PROBLEM TO WORK ON:
Each line of the records below that contains "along" needs to be copied.

[Source data]

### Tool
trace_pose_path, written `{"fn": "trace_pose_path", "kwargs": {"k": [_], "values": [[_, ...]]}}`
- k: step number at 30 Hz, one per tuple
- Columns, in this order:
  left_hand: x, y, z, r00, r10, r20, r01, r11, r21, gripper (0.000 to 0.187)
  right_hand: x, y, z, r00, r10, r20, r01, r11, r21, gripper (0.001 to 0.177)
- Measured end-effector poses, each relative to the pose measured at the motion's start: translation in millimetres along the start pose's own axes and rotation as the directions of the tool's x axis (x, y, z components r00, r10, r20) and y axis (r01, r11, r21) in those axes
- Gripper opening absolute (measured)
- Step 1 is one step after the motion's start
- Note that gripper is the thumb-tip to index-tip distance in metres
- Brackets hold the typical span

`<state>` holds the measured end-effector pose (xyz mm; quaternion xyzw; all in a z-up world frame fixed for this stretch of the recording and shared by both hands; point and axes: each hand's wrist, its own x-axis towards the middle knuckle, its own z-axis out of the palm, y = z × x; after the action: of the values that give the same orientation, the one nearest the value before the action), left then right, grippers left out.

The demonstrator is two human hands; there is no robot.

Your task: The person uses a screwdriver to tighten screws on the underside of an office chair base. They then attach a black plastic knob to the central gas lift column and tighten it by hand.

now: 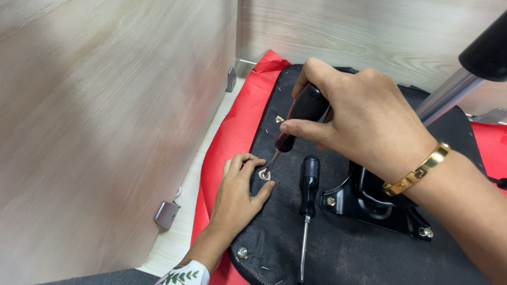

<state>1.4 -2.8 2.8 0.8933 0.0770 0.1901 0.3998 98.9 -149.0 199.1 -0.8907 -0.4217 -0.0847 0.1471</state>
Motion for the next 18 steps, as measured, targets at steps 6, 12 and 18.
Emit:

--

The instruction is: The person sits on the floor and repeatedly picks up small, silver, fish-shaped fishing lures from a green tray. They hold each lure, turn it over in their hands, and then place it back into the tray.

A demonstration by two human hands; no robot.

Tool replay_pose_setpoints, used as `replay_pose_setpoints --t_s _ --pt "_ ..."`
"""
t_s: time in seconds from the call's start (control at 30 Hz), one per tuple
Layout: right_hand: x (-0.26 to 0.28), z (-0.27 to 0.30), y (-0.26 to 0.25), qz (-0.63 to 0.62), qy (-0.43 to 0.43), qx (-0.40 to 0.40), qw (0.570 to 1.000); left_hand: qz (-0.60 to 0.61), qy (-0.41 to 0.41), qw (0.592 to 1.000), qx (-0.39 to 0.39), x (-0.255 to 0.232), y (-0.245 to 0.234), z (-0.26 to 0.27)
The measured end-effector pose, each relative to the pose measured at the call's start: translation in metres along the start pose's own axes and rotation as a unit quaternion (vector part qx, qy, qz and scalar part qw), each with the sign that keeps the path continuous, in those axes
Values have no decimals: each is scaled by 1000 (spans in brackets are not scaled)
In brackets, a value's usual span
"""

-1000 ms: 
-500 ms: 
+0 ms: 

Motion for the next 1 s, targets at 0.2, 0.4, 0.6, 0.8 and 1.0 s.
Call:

RESPONSE AREA:
- Measured end-effector poses, each relative to the pose measured at the motion's start: translation in millimetres along the start pose's own axes and rotation as the directions of the tool's x axis (x, y, z components r00, r10, r20) and y axis (r01, r11, r21) in those axes
The measured end-effector pose, each relative to the pose measured at the call's start: translation in metres along the start pose's own axes and rotation as a unit quaternion (vector part qx, qy, qz and scalar part qw), each with the sign that keeps the path continuous, in those axes

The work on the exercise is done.